--- What is needed ---
Copy out each line of the material below that holds the string "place".

--- Data listing ---
=== Section Start ===
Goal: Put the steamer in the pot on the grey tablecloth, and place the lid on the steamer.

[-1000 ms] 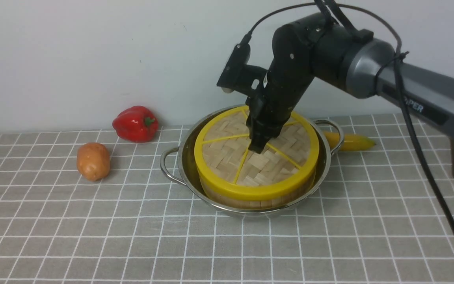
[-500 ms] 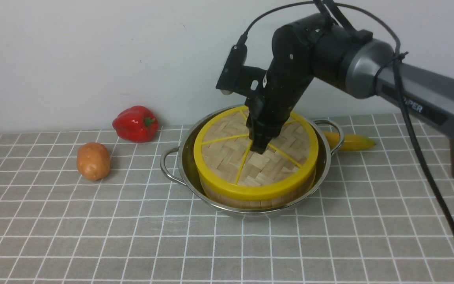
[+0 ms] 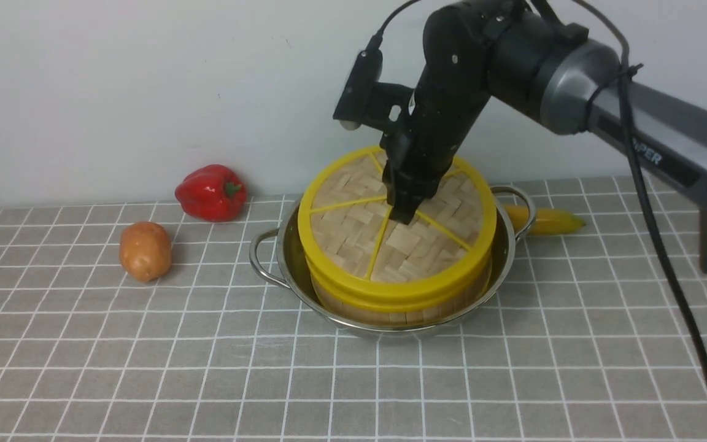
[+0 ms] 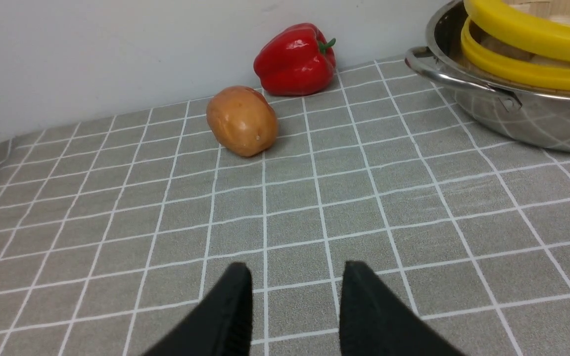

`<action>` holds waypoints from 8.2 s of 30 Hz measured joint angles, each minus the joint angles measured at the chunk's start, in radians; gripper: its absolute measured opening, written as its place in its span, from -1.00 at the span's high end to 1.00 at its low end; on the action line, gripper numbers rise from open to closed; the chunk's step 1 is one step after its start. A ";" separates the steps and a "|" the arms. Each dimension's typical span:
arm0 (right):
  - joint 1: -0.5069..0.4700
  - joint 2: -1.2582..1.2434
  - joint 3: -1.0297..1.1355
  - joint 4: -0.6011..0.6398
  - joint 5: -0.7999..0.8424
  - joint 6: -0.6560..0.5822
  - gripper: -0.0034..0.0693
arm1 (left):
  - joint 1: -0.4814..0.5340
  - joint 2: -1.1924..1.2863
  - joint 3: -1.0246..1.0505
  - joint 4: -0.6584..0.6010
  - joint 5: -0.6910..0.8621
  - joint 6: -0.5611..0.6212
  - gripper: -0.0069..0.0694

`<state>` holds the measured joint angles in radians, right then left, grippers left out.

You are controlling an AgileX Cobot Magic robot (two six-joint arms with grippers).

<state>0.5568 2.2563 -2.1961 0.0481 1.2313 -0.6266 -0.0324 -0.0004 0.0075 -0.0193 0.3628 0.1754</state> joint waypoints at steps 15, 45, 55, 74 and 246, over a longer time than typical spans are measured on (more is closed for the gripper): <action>0.000 0.030 -0.001 0.006 -0.016 -0.011 0.50 | 0.000 0.000 0.000 0.000 0.000 0.000 0.18; -0.001 0.050 -0.001 -0.002 -0.137 -0.032 0.48 | 0.000 0.000 0.000 0.000 0.000 0.000 0.18; -0.001 0.050 -0.001 -0.026 -0.175 -0.032 0.07 | 0.000 0.000 0.000 0.000 0.000 0.000 0.18; -0.001 0.050 -0.001 -0.031 -0.181 -0.010 0.03 | 0.000 0.000 0.000 0.000 0.000 0.000 0.18; -0.510 -2.251 2.204 -0.184 -0.888 0.909 0.25 | 0.000 0.000 0.000 0.000 0.001 0.000 0.18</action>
<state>0.0469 0.0050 0.0083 -0.1355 0.3438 0.2826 -0.0324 -0.0004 0.0075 -0.0193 0.3638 0.1754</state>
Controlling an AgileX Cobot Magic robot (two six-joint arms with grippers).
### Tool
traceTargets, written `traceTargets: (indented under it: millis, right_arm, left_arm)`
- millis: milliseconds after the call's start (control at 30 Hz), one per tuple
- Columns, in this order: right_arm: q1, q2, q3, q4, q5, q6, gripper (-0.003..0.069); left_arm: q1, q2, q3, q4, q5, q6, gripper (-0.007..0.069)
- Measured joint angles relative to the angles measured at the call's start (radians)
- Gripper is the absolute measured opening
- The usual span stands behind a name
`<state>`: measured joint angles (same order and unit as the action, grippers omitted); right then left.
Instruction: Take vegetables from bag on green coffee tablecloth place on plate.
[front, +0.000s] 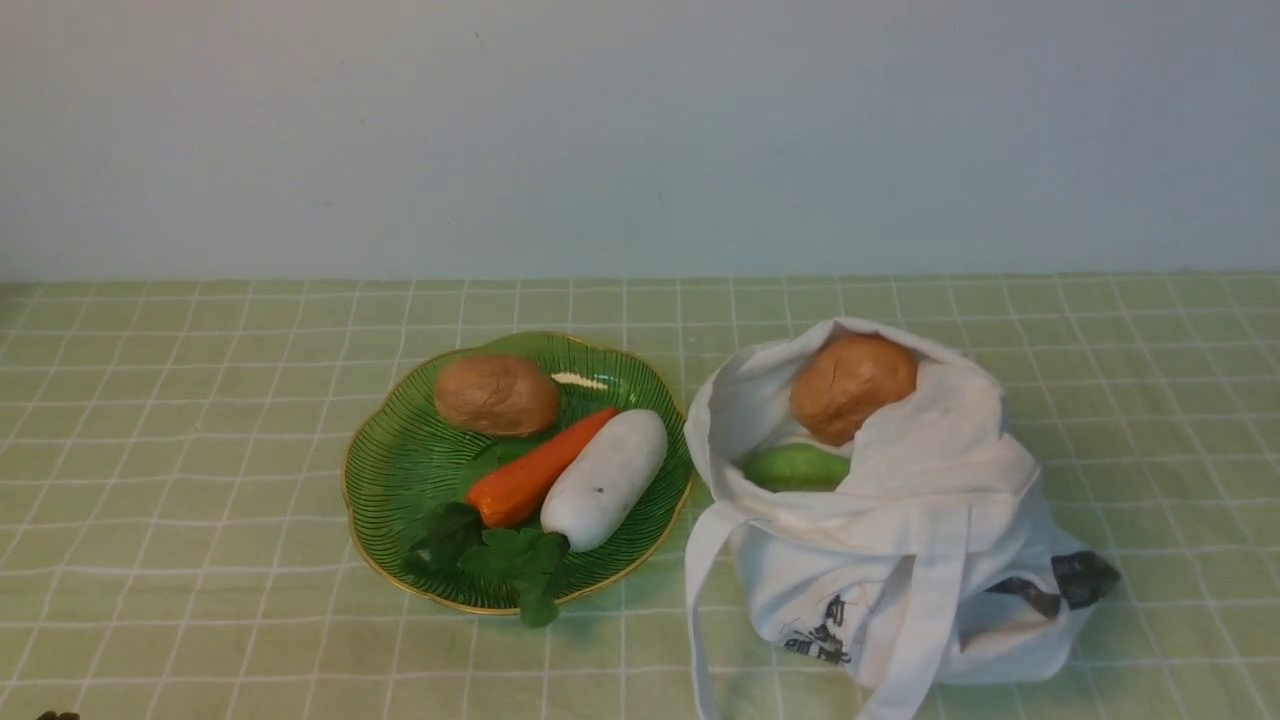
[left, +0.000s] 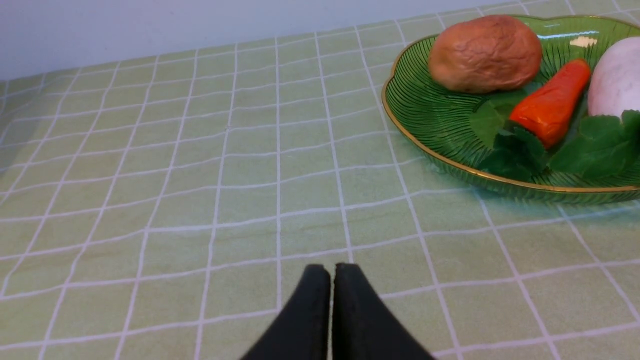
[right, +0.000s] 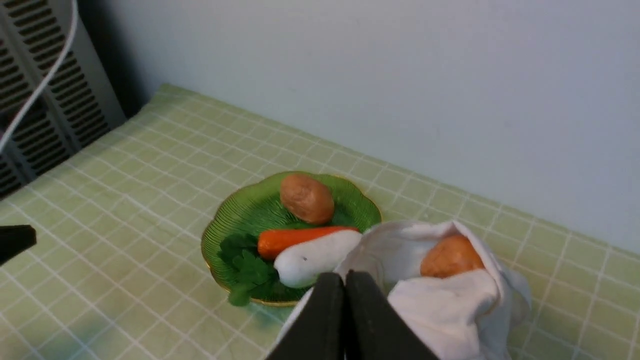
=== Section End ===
--- Written solution ---
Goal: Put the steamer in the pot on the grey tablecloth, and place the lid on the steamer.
`<action>` holds waypoints from 8.2 s of 30 Hz measured joint angles, each minus the joint angles measured at the chunk's start, in radians; gripper: its absolute measured opening, written as its place in its span, from -1.00 at the span's high end to 1.00 at its low end; on the action line, gripper numbers rise from open to closed; the chunk's step 1 is one step after its start. A ";" separates the steps and a "|" the arms. Each dimension's typical span:
Instruction: Take vegetables from bag on green coffee tablecloth place on plate.

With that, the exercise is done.